Supplied data Start Marker
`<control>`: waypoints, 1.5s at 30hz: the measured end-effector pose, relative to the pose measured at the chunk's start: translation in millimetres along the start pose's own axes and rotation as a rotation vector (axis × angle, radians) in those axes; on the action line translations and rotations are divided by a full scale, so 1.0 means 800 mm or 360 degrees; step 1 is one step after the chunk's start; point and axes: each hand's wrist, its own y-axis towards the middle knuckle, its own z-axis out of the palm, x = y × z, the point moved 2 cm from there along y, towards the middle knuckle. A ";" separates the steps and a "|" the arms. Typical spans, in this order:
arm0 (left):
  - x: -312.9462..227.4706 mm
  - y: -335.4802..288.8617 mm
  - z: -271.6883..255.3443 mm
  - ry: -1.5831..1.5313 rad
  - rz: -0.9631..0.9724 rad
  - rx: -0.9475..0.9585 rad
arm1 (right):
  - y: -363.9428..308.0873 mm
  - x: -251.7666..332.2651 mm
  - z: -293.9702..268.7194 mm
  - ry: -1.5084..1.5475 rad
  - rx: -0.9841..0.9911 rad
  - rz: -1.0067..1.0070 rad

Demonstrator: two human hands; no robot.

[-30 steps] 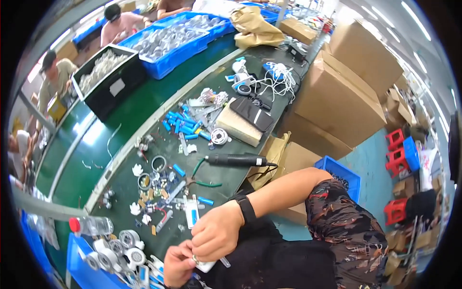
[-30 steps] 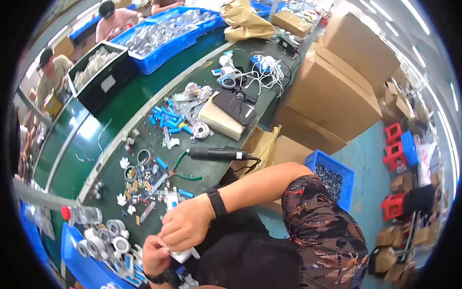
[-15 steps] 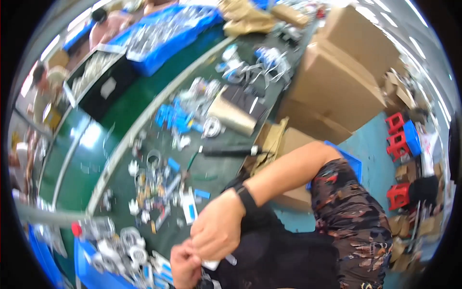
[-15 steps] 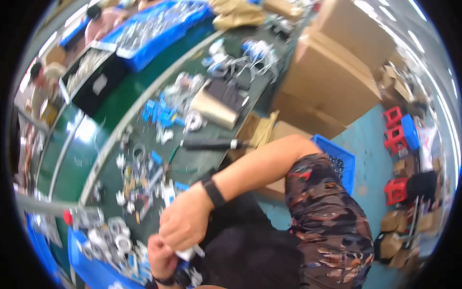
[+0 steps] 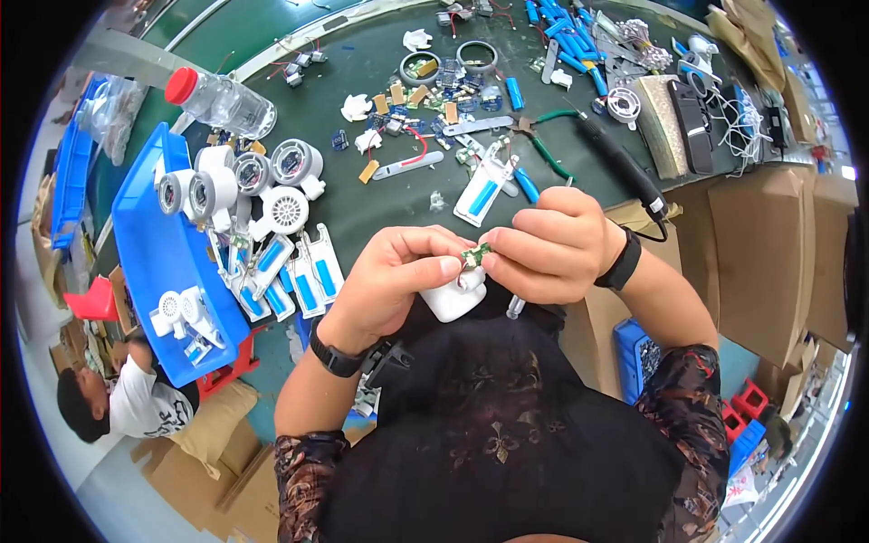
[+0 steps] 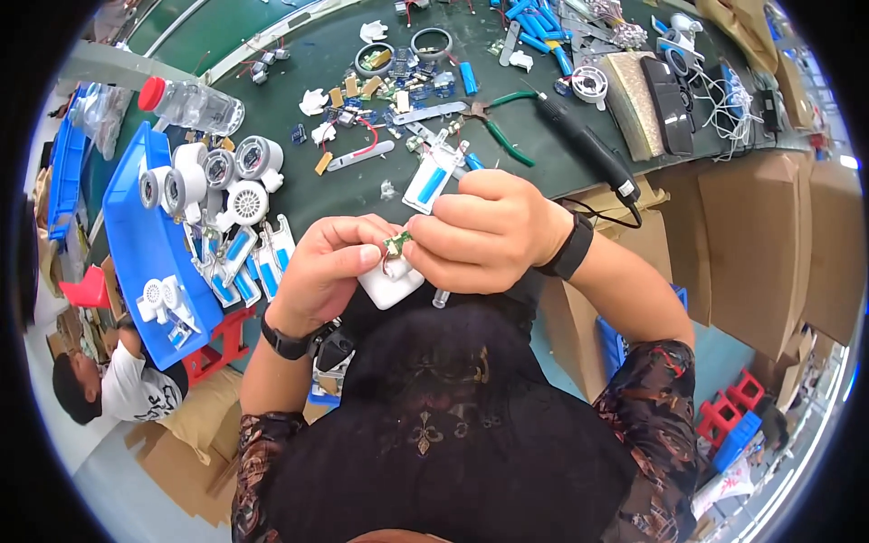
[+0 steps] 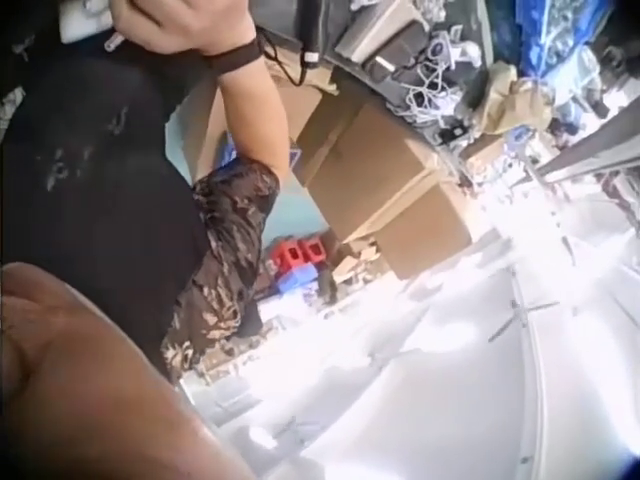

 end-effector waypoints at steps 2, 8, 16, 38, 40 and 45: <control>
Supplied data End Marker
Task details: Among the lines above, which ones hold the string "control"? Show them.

Reply:
`<control>`: waypoints, 1.5s at 30hz: the measured end-effector pose, relative to the pose measured at the chunk's start: translation in millimetres along the start pose's own axes and rotation as a rotation vector (axis × angle, radians) in those axes; on the action line translations and rotations are divided by a full scale, so 1.0 means 800 mm or 360 degrees; step 1 is one step after the chunk's start; point and axes: each hand's wrist, its own y-axis towards the middle knuckle, its own z-axis out of the palm, x = y × z, the point moved 2 cm from there along y, towards the middle knuckle. A ";" separates the steps and a "|" the arms. Typical spans, in this order:
 end-effector waypoints at steps 2, 8, 16, 38, 40 and 45: <control>

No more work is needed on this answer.